TASK REQUIREMENTS →
Repeat every record word for word and omit the images.

(Excerpts from a dataset)
+===+

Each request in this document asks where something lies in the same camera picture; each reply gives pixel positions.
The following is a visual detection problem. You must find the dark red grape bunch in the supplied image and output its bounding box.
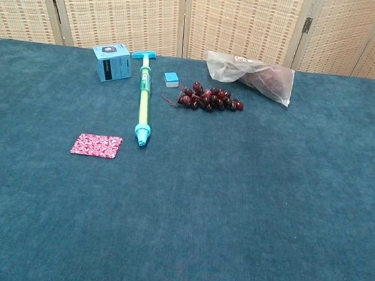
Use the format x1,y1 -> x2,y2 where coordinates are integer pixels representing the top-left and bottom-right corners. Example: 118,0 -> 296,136
160,77 -> 248,117

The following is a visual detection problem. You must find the small blue white cube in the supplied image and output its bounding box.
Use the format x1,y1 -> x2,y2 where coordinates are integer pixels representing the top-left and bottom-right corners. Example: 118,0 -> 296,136
162,71 -> 182,90

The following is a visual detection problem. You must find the teal blue table cloth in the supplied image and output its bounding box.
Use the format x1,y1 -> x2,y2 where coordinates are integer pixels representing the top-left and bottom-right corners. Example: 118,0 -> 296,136
0,36 -> 375,281

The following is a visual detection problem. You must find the light blue cardboard box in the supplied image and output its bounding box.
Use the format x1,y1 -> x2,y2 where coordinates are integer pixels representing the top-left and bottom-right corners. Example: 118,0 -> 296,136
89,40 -> 133,86

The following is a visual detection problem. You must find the translucent plastic bag with contents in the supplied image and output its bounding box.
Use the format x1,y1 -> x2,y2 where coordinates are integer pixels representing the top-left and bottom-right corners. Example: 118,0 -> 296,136
201,50 -> 297,108

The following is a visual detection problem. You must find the pink patterned playing card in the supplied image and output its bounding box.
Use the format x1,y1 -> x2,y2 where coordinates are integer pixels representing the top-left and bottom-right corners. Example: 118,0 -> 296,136
69,131 -> 123,160

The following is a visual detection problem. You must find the green blue toy water pump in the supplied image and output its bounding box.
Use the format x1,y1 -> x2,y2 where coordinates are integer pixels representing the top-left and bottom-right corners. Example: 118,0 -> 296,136
121,49 -> 160,148

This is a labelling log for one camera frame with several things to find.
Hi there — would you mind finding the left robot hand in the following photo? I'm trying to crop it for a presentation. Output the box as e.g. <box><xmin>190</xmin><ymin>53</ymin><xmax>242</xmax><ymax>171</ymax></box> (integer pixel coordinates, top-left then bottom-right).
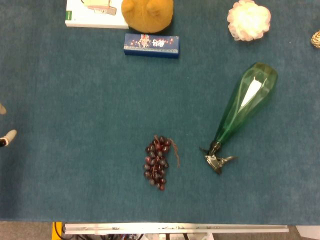
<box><xmin>0</xmin><ymin>102</ymin><xmax>18</xmax><ymax>148</ymax></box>

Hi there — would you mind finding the green glass bottle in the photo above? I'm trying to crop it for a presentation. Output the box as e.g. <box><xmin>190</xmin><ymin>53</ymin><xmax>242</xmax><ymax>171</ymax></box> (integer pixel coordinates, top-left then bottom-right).
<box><xmin>199</xmin><ymin>62</ymin><xmax>279</xmax><ymax>175</ymax></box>

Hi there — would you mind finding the blue felt table cloth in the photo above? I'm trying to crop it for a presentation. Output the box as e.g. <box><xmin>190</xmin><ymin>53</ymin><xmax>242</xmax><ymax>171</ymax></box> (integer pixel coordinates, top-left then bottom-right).
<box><xmin>0</xmin><ymin>0</ymin><xmax>320</xmax><ymax>226</ymax></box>

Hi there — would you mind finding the white flat product box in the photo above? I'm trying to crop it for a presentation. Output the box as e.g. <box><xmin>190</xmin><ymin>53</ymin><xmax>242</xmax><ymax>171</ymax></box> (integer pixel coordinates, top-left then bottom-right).
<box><xmin>64</xmin><ymin>0</ymin><xmax>130</xmax><ymax>30</ymax></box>

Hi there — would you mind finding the dark red grape bunch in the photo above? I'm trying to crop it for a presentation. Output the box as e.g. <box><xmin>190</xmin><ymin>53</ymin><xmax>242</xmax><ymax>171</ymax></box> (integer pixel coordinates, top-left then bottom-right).
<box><xmin>143</xmin><ymin>134</ymin><xmax>181</xmax><ymax>192</ymax></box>

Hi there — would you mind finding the blue printed rectangular box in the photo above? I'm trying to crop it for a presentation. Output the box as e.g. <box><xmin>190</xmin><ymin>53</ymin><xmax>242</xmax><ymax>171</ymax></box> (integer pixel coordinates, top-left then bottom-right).
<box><xmin>123</xmin><ymin>33</ymin><xmax>180</xmax><ymax>60</ymax></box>

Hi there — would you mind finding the brown plush toy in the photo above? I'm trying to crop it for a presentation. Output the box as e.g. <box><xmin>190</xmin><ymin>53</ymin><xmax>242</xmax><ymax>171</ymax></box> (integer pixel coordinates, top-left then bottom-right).
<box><xmin>121</xmin><ymin>0</ymin><xmax>175</xmax><ymax>34</ymax></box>

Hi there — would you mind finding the white pink bath pouf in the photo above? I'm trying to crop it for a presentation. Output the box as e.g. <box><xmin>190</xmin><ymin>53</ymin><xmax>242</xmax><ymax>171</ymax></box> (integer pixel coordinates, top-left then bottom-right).
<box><xmin>226</xmin><ymin>0</ymin><xmax>272</xmax><ymax>42</ymax></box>

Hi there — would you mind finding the white panel piece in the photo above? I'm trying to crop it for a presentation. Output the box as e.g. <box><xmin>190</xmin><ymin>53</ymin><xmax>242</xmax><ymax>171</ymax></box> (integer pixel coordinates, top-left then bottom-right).
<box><xmin>295</xmin><ymin>224</ymin><xmax>320</xmax><ymax>239</ymax></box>

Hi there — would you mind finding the yellow frame part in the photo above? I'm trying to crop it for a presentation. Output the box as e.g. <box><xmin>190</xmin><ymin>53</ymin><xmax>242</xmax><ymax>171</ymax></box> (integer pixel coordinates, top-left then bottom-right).
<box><xmin>51</xmin><ymin>221</ymin><xmax>64</xmax><ymax>240</ymax></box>

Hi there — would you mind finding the aluminium profile rail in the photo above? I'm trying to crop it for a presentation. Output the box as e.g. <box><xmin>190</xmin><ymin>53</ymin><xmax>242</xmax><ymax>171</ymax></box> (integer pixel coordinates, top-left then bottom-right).
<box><xmin>62</xmin><ymin>223</ymin><xmax>290</xmax><ymax>235</ymax></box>

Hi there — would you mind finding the beige twisted rope bundle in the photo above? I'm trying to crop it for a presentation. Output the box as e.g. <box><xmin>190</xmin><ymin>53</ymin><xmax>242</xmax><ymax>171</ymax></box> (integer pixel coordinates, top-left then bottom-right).
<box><xmin>310</xmin><ymin>29</ymin><xmax>320</xmax><ymax>49</ymax></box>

+===+

WRITTEN REPLY →
Each request in this document asks where something lies in the same camera picture; each reply gives pixel positions.
The following is a visual detection problem. You must find the dark red grape bunch in the supplied image and output its bounding box.
Use the format x1,y1 -> x2,y2 where coordinates are integer pixels representing the top-left and bottom-right corners. Example: 118,0 -> 296,136
160,77 -> 248,117

The following is a visual detection problem. You must find the small blue white cube in the supplied image and output its bounding box.
Use the format x1,y1 -> x2,y2 where coordinates are integer pixels representing the top-left and bottom-right corners. Example: 118,0 -> 296,136
162,71 -> 182,90

The following is a visual detection problem. You must find the teal blue table cloth in the supplied image and output its bounding box.
Use the format x1,y1 -> x2,y2 where coordinates are integer pixels representing the top-left and bottom-right corners. Example: 118,0 -> 296,136
0,36 -> 375,281

The following is a visual detection problem. You must find the light blue cardboard box in the supplied image and output its bounding box.
Use the format x1,y1 -> x2,y2 where coordinates are integer pixels representing the top-left and bottom-right corners. Example: 118,0 -> 296,136
89,40 -> 133,86

The following is a visual detection problem. You must find the translucent plastic bag with contents in the supplied image and output its bounding box.
Use the format x1,y1 -> x2,y2 where coordinates are integer pixels representing the top-left and bottom-right corners. Example: 118,0 -> 296,136
201,50 -> 297,108

The following is a visual detection problem. You must find the pink patterned playing card in the supplied image and output its bounding box.
Use the format x1,y1 -> x2,y2 where coordinates are integer pixels representing the top-left and bottom-right corners. Example: 118,0 -> 296,136
69,131 -> 123,160

The following is a visual detection problem. You must find the green blue toy water pump in the supplied image and output its bounding box.
Use the format x1,y1 -> x2,y2 where coordinates are integer pixels representing the top-left and bottom-right corners. Example: 118,0 -> 296,136
121,49 -> 160,148

This is a labelling log for one camera frame with several things to find.
Hi there — would you mind finding the left robot hand in the following photo? I'm trying to crop it for a presentation. Output the box as e.g. <box><xmin>190</xmin><ymin>53</ymin><xmax>242</xmax><ymax>171</ymax></box> (integer pixel coordinates, top-left then bottom-right).
<box><xmin>0</xmin><ymin>102</ymin><xmax>18</xmax><ymax>148</ymax></box>

Hi there — would you mind finding the green glass bottle in the photo above? I'm trying to crop it for a presentation. Output the box as e.g. <box><xmin>190</xmin><ymin>53</ymin><xmax>242</xmax><ymax>171</ymax></box> (integer pixel coordinates, top-left then bottom-right).
<box><xmin>199</xmin><ymin>62</ymin><xmax>279</xmax><ymax>175</ymax></box>

Hi there — would you mind finding the blue felt table cloth in the photo above? I'm trying to crop it for a presentation. Output the box as e.g. <box><xmin>190</xmin><ymin>53</ymin><xmax>242</xmax><ymax>171</ymax></box> (integer pixel coordinates, top-left then bottom-right).
<box><xmin>0</xmin><ymin>0</ymin><xmax>320</xmax><ymax>226</ymax></box>

Hi there — would you mind finding the white flat product box in the photo above? I'm trying to crop it for a presentation. Output the box as e.g. <box><xmin>190</xmin><ymin>53</ymin><xmax>242</xmax><ymax>171</ymax></box> (integer pixel coordinates, top-left then bottom-right).
<box><xmin>64</xmin><ymin>0</ymin><xmax>130</xmax><ymax>30</ymax></box>

Hi there — would you mind finding the dark red grape bunch in the photo above? I'm trying to crop it for a presentation. Output the box as e.g. <box><xmin>190</xmin><ymin>53</ymin><xmax>242</xmax><ymax>171</ymax></box> (integer pixel coordinates, top-left then bottom-right).
<box><xmin>143</xmin><ymin>134</ymin><xmax>181</xmax><ymax>192</ymax></box>

Hi there — would you mind finding the blue printed rectangular box in the photo above? I'm trying to crop it for a presentation. Output the box as e.g. <box><xmin>190</xmin><ymin>53</ymin><xmax>242</xmax><ymax>171</ymax></box> (integer pixel coordinates, top-left then bottom-right).
<box><xmin>123</xmin><ymin>33</ymin><xmax>180</xmax><ymax>60</ymax></box>

Hi there — would you mind finding the brown plush toy in the photo above? I'm trying to crop it for a presentation. Output the box as e.g. <box><xmin>190</xmin><ymin>53</ymin><xmax>242</xmax><ymax>171</ymax></box> (integer pixel coordinates, top-left then bottom-right).
<box><xmin>121</xmin><ymin>0</ymin><xmax>175</xmax><ymax>34</ymax></box>

Hi there — would you mind finding the white pink bath pouf in the photo above? I'm trying to crop it for a presentation. Output the box as e.g. <box><xmin>190</xmin><ymin>53</ymin><xmax>242</xmax><ymax>171</ymax></box> (integer pixel coordinates, top-left then bottom-right).
<box><xmin>226</xmin><ymin>0</ymin><xmax>272</xmax><ymax>42</ymax></box>

Hi there — would you mind finding the white panel piece in the photo above? I'm trying to crop it for a presentation. Output the box as e.g. <box><xmin>190</xmin><ymin>53</ymin><xmax>242</xmax><ymax>171</ymax></box> (integer pixel coordinates, top-left then bottom-right).
<box><xmin>295</xmin><ymin>224</ymin><xmax>320</xmax><ymax>239</ymax></box>

Hi there — would you mind finding the yellow frame part in the photo above? I'm trying to crop it for a presentation. Output the box as e.g. <box><xmin>190</xmin><ymin>53</ymin><xmax>242</xmax><ymax>171</ymax></box> (integer pixel coordinates, top-left then bottom-right).
<box><xmin>51</xmin><ymin>221</ymin><xmax>64</xmax><ymax>240</ymax></box>

Hi there — would you mind finding the aluminium profile rail in the photo above? I'm trying to crop it for a presentation. Output the box as e.g. <box><xmin>190</xmin><ymin>53</ymin><xmax>242</xmax><ymax>171</ymax></box> (integer pixel coordinates, top-left then bottom-right).
<box><xmin>62</xmin><ymin>223</ymin><xmax>290</xmax><ymax>235</ymax></box>

Hi there — would you mind finding the beige twisted rope bundle in the photo above? I'm trying to crop it for a presentation. Output the box as e.g. <box><xmin>190</xmin><ymin>53</ymin><xmax>242</xmax><ymax>171</ymax></box> (integer pixel coordinates, top-left then bottom-right).
<box><xmin>310</xmin><ymin>29</ymin><xmax>320</xmax><ymax>49</ymax></box>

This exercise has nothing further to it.